The data dictionary subsystem is used to store data about many aspects of how the DBMS works. The data contained in the dictionary subsystem varies from DBMS to DBMS, but in all systems it is a key component of the database. Typical data to be contained in the dictionary includes: definitions of the users of the system and the access rights they have, details of the data structures used to contain data in the DBMS, descriptions of business rules that are stored and enforced within the DBMS, and definitions of the additional data structures used to improve systems performance. It is important to understand that because of the important and sensitive nature of the data contained in the dictionary subsystem, most users will have no or little direct access to this information. However, the database administrator will need to have regular access to much of the dictionary system, and should have a detailed knowledge of the way in which the dictionary is organised.

Performance management subsystem

The performance management subsystem provides facilities to optimise (or at least improve) DBMS performance. This is necessary because the large and complex software in a DBMS requires attention to ensure it performs efficiently, i.e. it needs to allow retrieval and changes to data to be made without requiring users to wait for significant periods of time for the DBMS to carry out the requested action.

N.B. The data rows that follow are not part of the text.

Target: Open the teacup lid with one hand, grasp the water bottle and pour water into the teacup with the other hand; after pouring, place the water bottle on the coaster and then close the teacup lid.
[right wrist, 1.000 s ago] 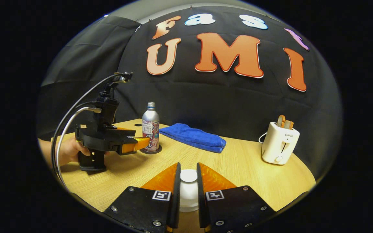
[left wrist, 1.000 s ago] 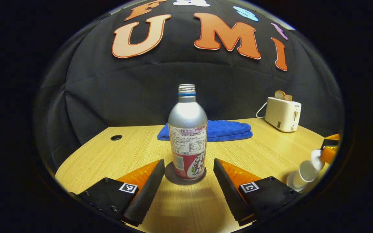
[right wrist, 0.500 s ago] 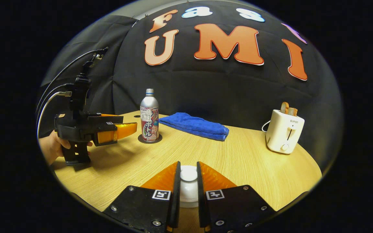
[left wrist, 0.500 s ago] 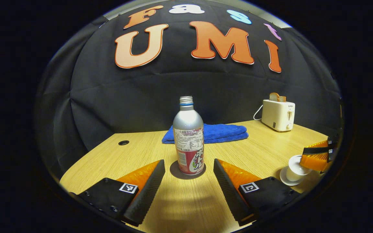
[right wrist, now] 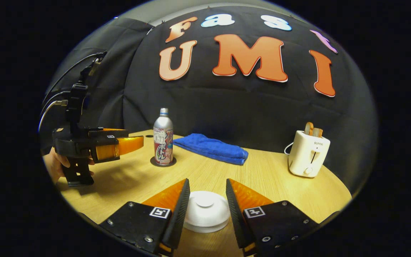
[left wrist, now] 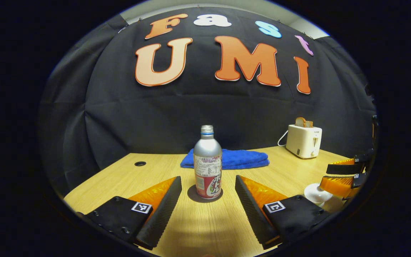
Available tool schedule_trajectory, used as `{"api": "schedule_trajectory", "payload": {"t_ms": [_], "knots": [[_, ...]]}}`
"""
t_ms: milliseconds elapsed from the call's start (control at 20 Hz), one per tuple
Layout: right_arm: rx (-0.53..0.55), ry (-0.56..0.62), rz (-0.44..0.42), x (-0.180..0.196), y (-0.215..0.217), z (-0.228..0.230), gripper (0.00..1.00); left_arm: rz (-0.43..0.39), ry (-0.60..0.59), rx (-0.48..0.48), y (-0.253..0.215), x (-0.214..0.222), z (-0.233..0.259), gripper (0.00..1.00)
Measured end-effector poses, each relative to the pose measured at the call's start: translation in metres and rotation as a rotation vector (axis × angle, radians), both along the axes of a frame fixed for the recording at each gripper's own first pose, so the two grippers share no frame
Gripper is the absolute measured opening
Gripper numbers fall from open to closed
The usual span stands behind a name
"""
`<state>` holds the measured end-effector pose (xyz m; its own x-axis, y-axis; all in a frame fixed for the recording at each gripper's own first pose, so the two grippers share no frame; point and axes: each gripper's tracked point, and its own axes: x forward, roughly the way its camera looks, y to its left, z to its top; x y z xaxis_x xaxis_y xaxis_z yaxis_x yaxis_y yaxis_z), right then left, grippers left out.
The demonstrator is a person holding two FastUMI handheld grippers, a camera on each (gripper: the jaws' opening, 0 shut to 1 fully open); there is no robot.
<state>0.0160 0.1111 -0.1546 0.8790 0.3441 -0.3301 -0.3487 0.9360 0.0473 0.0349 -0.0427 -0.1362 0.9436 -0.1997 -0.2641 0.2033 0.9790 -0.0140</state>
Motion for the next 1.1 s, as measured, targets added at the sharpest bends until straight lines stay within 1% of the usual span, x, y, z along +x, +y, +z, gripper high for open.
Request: {"api": "schedule_trajectory", "payload": {"t_ms": [50, 250, 400, 450, 500, 650, 700, 800, 950, 1000, 1050, 1100], "knots": [[0.008, -0.02, -0.009, 0.001, -0.002, 0.008, 0.64, 0.005, -0.023, -0.001, 0.001, -0.002, 0.01, 0.99], [0.015, -0.088, -0.055, 0.003, -0.011, 0.037, 0.75, 0.03, -0.095, -0.018, 0.004, -0.015, 0.044, 0.99], [0.023, -0.14, -0.077, 0.001, -0.014, 0.062, 0.76, 0.042, -0.113, -0.028, 0.006, -0.026, 0.056, 0.99], [0.021, -0.167, -0.086, -0.001, -0.017, 0.071, 0.78, 0.046, -0.126, -0.03, 0.007, -0.03, 0.061, 0.94], [0.023, -0.193, -0.095, -0.002, -0.019, 0.081, 0.78, 0.056, -0.14, -0.038, 0.009, -0.034, 0.066, 0.99], [0.04, -0.252, -0.112, -0.006, -0.02, 0.104, 0.8, 0.098, -0.178, -0.044, 0.019, -0.045, 0.079, 1.0], [0.043, -0.271, -0.117, -0.007, -0.022, 0.108, 0.8, 0.107, -0.185, -0.046, 0.022, -0.048, 0.081, 0.99], [0.037, -0.296, -0.132, -0.008, -0.024, 0.115, 0.81, 0.129, -0.196, -0.05, 0.025, -0.052, 0.084, 1.0], [0.038, -0.3, -0.148, -0.008, -0.022, 0.117, 0.82, 0.157, -0.22, -0.037, 0.03, -0.053, 0.088, 1.0], [0.041, -0.299, -0.152, -0.008, -0.023, 0.116, 0.82, 0.163, -0.231, -0.025, 0.033, -0.055, 0.089, 0.98], [0.042, -0.298, -0.156, -0.007, -0.023, 0.116, 0.82, 0.165, -0.241, -0.014, 0.035, -0.058, 0.091, 1.0], [0.044, -0.297, -0.163, -0.007, -0.025, 0.115, 0.82, 0.166, -0.253, -0.01, 0.035, -0.06, 0.095, 0.97]]}}
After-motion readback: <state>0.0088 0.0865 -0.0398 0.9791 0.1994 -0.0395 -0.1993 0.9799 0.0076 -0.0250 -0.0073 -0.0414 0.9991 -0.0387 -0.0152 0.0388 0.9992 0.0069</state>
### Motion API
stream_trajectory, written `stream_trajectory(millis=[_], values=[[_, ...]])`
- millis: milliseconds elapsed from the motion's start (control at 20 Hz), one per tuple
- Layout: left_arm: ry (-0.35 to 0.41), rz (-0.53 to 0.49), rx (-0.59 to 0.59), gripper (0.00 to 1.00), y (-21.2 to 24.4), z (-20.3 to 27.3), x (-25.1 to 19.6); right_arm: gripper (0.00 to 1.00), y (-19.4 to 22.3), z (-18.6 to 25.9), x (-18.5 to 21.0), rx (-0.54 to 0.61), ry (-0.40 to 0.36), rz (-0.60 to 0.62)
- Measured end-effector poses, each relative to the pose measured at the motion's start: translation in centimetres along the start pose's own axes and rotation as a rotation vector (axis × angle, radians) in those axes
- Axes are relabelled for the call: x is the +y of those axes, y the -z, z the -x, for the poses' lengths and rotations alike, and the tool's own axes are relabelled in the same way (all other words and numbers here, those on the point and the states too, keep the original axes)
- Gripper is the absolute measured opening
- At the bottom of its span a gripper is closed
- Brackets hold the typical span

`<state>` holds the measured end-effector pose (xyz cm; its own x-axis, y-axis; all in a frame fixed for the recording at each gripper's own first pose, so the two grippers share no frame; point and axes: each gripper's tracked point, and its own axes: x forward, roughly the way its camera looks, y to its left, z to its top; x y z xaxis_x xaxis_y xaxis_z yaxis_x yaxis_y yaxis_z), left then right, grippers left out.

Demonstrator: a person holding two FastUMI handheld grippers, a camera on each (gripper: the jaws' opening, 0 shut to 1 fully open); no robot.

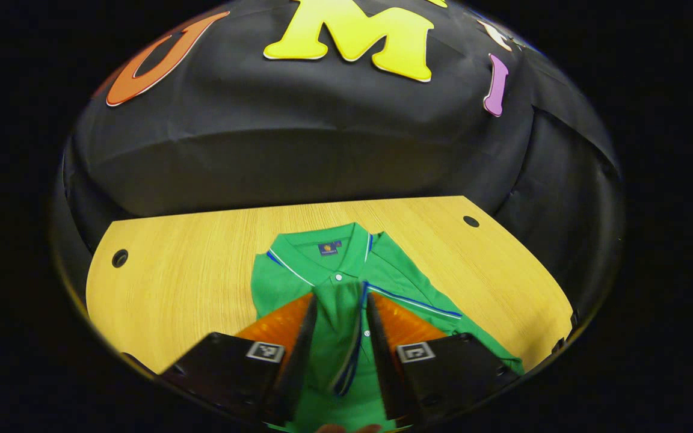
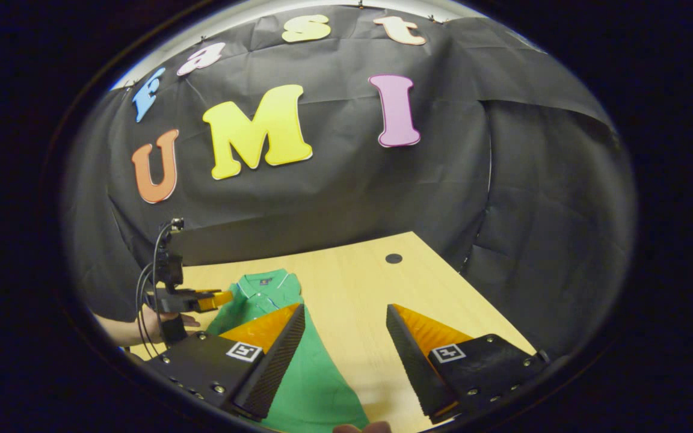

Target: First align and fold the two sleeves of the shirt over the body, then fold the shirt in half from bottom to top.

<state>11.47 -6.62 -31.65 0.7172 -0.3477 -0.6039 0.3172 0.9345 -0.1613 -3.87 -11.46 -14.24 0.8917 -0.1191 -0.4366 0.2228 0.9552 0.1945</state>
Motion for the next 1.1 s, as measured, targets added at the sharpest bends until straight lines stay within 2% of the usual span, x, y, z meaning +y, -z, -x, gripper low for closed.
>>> stream_trajectory(millis=[50, 150, 200, 300, 450, 700, 850, 1100], values=[[-0.018, 0.011, -0.009, 0.58, 0.0, 0.7, 0.3, 0.87, 0.0, -0.2, 0.1, -0.004, -0.007, -0.003], [-0.055, 0.038, -0.022, 0.93, 0.1, 2.5, 0.9, 0.87, 0.2, -0.9, 0.8, -0.007, -0.035, -0.001], [-0.07, 0.052, -0.024, 0.98, 0.3, 3.3, 1.4, 0.87, 0.5, -1.3, 1.0, 0.0, -0.046, 0.013], [-0.103, 0.067, -0.029, 0.98, 0.7, 5.1, 2.3, 0.87, 1.2, -2.3, 1.9, 0.021, -0.079, 0.067], [-0.144, 0.038, -0.035, 0.98, 1.2, 8.2, 3.3, 0.87, 2.3, -3.2, 3.8, 0.047, -0.142, 0.205], [-0.154, -0.017, -0.017, 0.99, 4.3, 14.0, 3.3, 0.87, 5.0, -3.5, 5.2, 0.123, -0.246, 0.324], [-0.126, -0.006, 0.045, 0.99, 8.4, 17.1, 2.7, 0.87, 8.3, -3.0, 4.4, 0.212, -0.286, 0.342], [-0.06, -0.013, 0.193, 0.99, 16.8, 21.6, 1.9, 0.87, 15.9, -0.7, 0.5, 0.416, -0.304, 0.435]])
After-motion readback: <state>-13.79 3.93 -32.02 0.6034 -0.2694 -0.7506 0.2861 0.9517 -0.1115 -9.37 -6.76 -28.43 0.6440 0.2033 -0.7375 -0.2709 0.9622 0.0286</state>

Two important functions of the performance management subsystem are:

Query optimisation: Structuring SQL queries (or other forms of user queries) to minimise response times.
DBMS reorganisation: Maintaining statistics on database usage, and taking (or recommending) actions such as database reorganisation, creating indexes and so on, to improve DBMS performance.

Data integrity management subsystem

The data integrity management subsystem provides facilities for managing the integrity of data in the database and the integrity of metadata in the dictionary. This subsystem is concerned with ensuring that data is, as far as software can ensure, correct and consistent. There are three important functions:

Intra-record integrity: Enforcing constraints on data item values and types within each record in the database.
Referential integrity: Enforcing the validity of references between records in the database.
Concurrency control: Ensuring the validity of database updates when multiple users access the database (discussed in a later chapter).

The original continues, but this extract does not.